But, as I’ve mentioned more than a few times in the past, any time customization is involved, friction is inevitable. Customers have to spend more time trying to articulate their needs and preferences.

Workflow is Key

In any environment where products are personalized a digital workflow is critical. You must give customers the ability to communicate their needs and submit all the information necessary to successfully complete each job. But in the medical industry it takes more than a slick front-end. Data must be locked down to protect patient confidentiality and meet other industry regulations. For this reason, service bureaus selling into that market need to work with software providers who can ensure the security of their processes and data.

Artificial Intelligence

Beyond quoting, order entry and job management, the company that successfully disrupts this market will also need robust software to convert a patient’s digital scan into a fully optimized plastic cast that can be additively manufactured as quickly and inexpensively as possible. I’ve been saying for years that the combination of multiple emerging “platform” technologies could create a lot of interesting new business opportunities. In this example, artificial intelligence and 3D printing could be combined to do a lot of the heavy lifting.

Just Do It

But the good news is, companies are already doing it in plenty of related fields. Whether we’re talking hearing aids, invisible braces, or prosthetics, companies have built business models to that allow them to receive 3D scans and convert them into unique physical products. In some cases they’re fully automated. In others there’s someone behind the curtain pulling levers each time an order is placed. But even if they’re relying on labor today they know they must replace it with technology tomorrow. One is scalable, the other is not.
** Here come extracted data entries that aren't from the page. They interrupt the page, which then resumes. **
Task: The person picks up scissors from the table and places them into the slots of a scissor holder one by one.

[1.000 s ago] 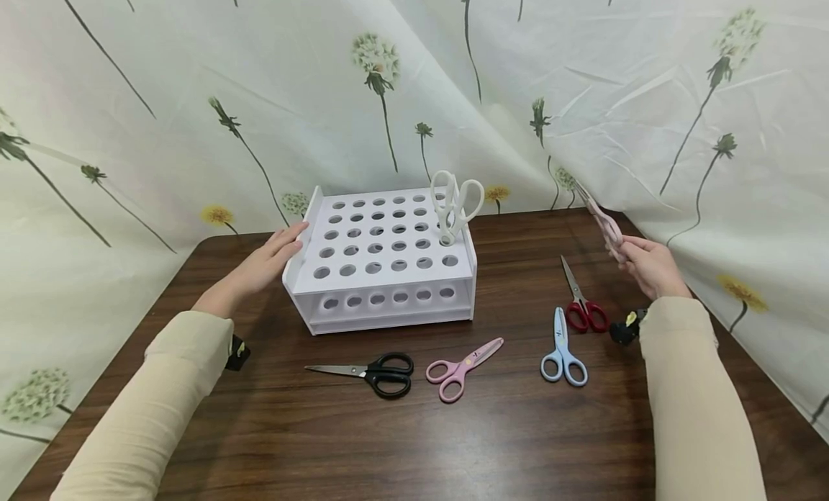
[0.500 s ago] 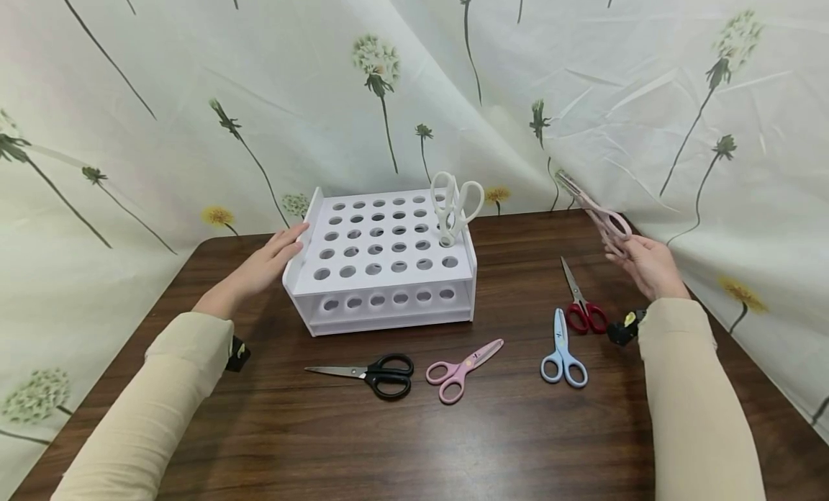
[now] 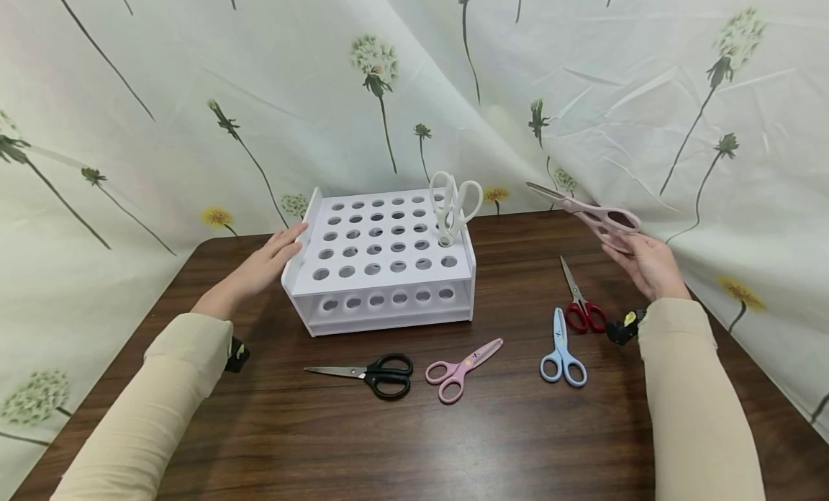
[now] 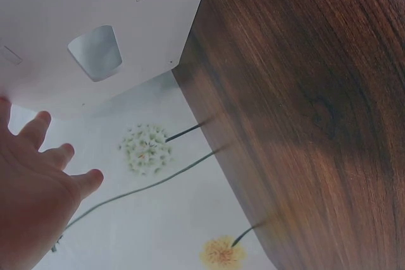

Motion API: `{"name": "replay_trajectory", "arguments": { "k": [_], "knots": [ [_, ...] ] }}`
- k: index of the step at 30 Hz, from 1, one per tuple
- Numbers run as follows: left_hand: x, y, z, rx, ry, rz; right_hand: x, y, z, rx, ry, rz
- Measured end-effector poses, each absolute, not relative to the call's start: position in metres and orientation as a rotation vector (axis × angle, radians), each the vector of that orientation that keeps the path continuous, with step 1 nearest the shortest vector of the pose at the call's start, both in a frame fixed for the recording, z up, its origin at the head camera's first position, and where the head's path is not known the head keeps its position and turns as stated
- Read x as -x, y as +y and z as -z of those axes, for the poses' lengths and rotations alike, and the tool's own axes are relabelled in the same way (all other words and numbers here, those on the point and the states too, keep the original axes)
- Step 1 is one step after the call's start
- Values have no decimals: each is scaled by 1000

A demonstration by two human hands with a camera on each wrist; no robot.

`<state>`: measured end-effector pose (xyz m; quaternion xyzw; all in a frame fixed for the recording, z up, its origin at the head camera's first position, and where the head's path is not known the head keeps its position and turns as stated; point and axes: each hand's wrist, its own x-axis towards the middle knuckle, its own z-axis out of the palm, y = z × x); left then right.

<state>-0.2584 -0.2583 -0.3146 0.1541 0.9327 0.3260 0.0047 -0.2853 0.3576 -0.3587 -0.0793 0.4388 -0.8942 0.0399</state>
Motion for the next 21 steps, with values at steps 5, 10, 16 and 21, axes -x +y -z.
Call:
{"name": "replay_trajectory", "arguments": {
  "k": [5,10,16,21],
  "knots": [
    [258,-259,315,-485,2922,-1021,285,355,355,269,1352,2767],
    [259,-258,314,-477,2917,-1030,286,351,350,345,1304,2830],
    [258,-258,314,-480,2918,-1024,286,345,343,388,1350,2878],
    [258,-259,315,-488,2919,-1034,286,340,338,460,1391,2916]
  ]
}}
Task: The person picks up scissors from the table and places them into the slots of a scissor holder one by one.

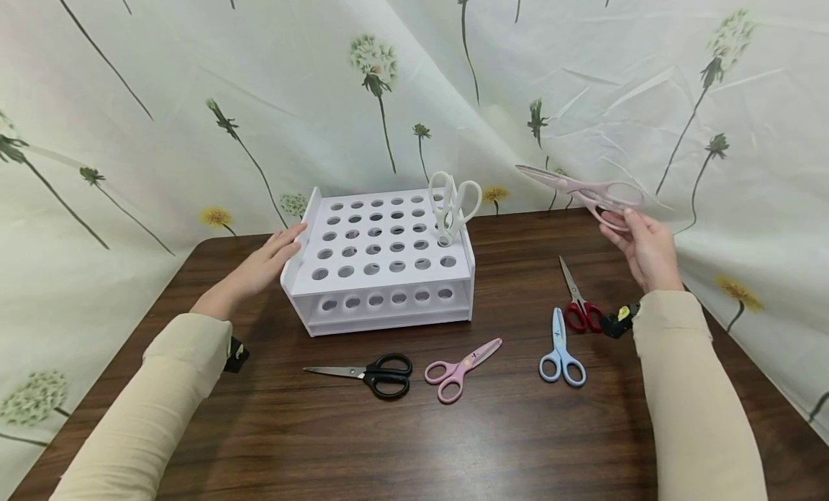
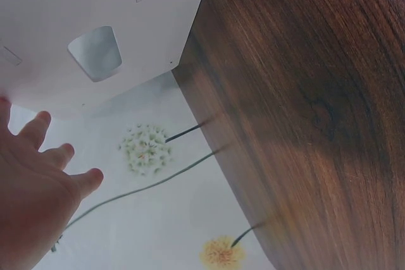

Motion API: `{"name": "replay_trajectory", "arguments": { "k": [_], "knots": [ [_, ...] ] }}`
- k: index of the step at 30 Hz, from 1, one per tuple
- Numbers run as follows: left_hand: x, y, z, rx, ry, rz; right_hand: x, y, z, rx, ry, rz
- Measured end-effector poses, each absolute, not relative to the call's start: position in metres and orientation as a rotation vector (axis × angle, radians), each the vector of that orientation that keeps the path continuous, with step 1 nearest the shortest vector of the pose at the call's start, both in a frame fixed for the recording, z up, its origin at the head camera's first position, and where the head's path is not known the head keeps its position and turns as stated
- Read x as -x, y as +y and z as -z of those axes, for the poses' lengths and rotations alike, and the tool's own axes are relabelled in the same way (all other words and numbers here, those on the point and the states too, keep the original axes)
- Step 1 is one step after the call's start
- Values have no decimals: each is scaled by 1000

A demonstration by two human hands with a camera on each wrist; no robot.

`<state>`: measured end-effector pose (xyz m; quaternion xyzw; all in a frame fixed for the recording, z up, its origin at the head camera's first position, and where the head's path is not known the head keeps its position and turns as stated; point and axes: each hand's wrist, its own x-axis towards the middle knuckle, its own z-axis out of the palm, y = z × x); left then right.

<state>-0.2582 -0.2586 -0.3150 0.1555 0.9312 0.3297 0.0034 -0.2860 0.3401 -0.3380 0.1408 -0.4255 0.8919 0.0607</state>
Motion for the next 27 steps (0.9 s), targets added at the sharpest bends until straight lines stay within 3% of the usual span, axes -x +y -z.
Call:
{"name": "replay_trajectory", "arguments": {
  "k": [13,27],
  "knots": [
    [258,-259,317,-487,2917,-1054,286,320,307,-311,-1083,-2692],
    [258,-259,313,-492,2946,-969,285,294,273,-393,-1031,-2671]
  ]
}}
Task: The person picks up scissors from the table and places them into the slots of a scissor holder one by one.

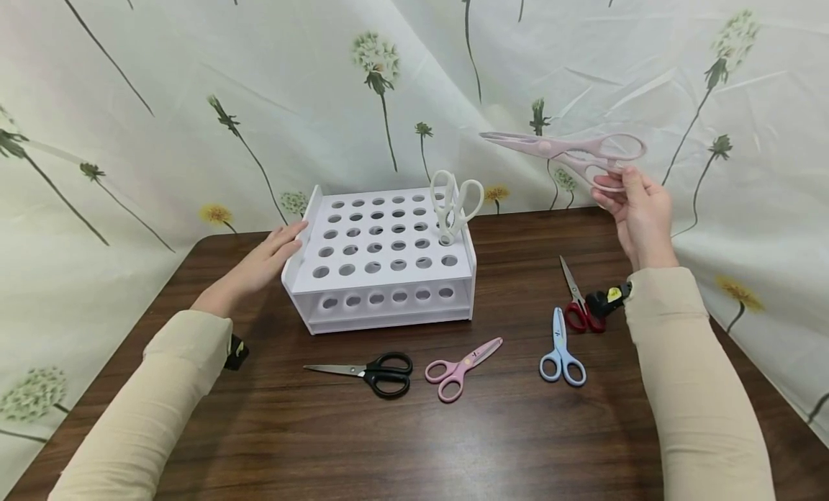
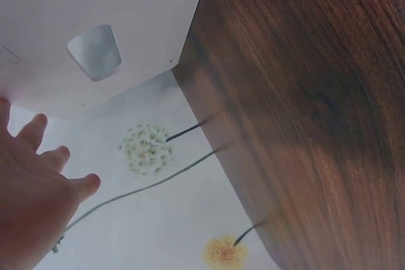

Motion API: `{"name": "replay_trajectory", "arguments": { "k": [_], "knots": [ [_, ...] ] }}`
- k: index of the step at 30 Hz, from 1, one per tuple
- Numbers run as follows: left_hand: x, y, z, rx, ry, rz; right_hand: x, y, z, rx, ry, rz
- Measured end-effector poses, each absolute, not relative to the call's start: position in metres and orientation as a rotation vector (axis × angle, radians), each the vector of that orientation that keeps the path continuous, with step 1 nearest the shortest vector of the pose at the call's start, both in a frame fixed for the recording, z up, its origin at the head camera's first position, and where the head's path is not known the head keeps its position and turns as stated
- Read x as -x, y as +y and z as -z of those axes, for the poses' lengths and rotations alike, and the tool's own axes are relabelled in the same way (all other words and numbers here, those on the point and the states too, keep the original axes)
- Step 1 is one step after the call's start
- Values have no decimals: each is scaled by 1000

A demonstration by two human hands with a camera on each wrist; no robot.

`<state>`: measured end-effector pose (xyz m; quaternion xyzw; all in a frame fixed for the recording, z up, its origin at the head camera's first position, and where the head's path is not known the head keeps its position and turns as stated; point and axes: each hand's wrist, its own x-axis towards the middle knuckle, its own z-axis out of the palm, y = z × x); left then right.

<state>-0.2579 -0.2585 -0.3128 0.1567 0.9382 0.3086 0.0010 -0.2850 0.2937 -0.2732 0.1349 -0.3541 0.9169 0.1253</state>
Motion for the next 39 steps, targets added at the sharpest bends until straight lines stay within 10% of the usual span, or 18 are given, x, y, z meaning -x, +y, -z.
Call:
{"name": "replay_trajectory", "arguments": {
  "k": [39],
  "knots": [
    [260,-259,309,-508,3038,-735,282,253,243,-683,-1382,-2548]
  ]
}}
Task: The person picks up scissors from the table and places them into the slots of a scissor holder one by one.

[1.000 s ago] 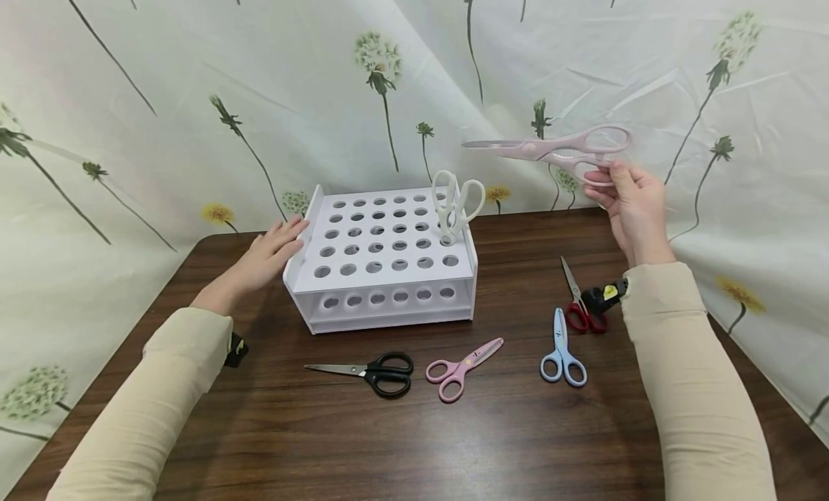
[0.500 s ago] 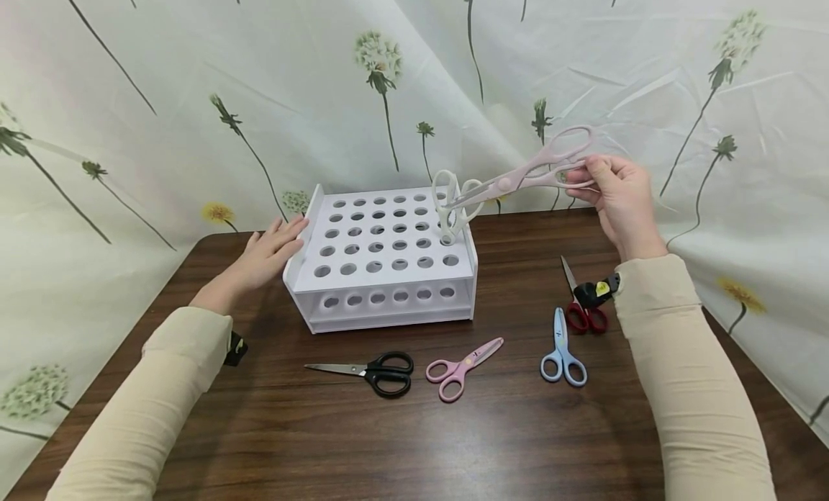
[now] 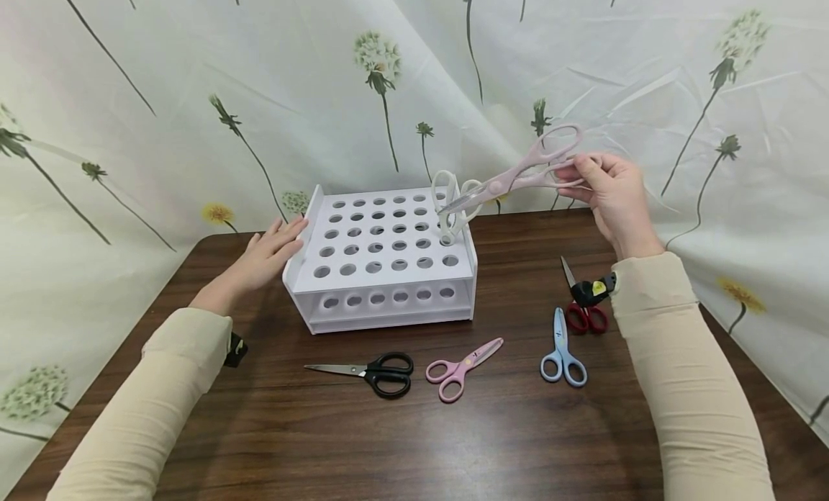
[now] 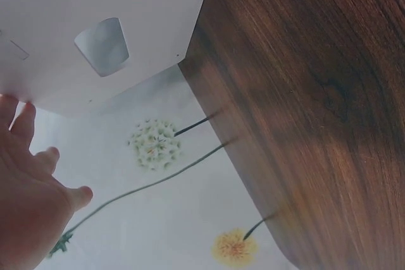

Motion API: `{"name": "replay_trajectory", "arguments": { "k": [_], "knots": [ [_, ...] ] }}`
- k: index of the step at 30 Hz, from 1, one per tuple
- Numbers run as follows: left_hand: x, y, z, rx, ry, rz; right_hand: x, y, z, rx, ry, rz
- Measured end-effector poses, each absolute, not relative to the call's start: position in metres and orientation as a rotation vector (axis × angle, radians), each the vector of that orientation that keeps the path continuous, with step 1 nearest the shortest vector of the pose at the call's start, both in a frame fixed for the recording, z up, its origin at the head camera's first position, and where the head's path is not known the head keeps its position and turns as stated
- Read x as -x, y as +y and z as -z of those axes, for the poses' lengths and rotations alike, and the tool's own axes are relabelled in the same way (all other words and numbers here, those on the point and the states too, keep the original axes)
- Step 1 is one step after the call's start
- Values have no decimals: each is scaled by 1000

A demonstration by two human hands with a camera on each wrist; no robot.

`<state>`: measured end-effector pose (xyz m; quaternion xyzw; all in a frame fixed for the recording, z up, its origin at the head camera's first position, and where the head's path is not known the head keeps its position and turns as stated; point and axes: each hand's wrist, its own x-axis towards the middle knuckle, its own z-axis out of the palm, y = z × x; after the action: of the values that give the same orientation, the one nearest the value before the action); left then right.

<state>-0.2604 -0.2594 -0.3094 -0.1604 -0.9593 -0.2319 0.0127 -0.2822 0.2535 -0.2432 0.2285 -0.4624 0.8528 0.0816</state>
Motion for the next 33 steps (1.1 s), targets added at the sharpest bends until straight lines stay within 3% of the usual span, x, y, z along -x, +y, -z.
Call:
{"name": "replay_trajectory", "arguments": {
  "k": [33],
  "knots": [
    [260,-260,310,515,-2990,763,278,235,234,-804,-1756,-2290]
  ]
}}
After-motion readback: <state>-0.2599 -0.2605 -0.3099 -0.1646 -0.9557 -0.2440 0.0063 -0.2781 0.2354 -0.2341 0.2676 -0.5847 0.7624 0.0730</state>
While splints and casts have the potential to become a “killer application” for 3D printing in the medical industry, they’re certainly not alone in that market or others. For existing companies and startups, the challenge is to find a need and better solve it. Those who do have the potential to own a niche. Those who wait for an application to be developed have little choice but to commoditize it. In a complex environment, that’s too often difficult to achieve and sustain.

John Hauer is the Founder and CEO of Get3DSmart, a consulting practice which helps companies understand and capitalize on BIG opportunities with 3D printing.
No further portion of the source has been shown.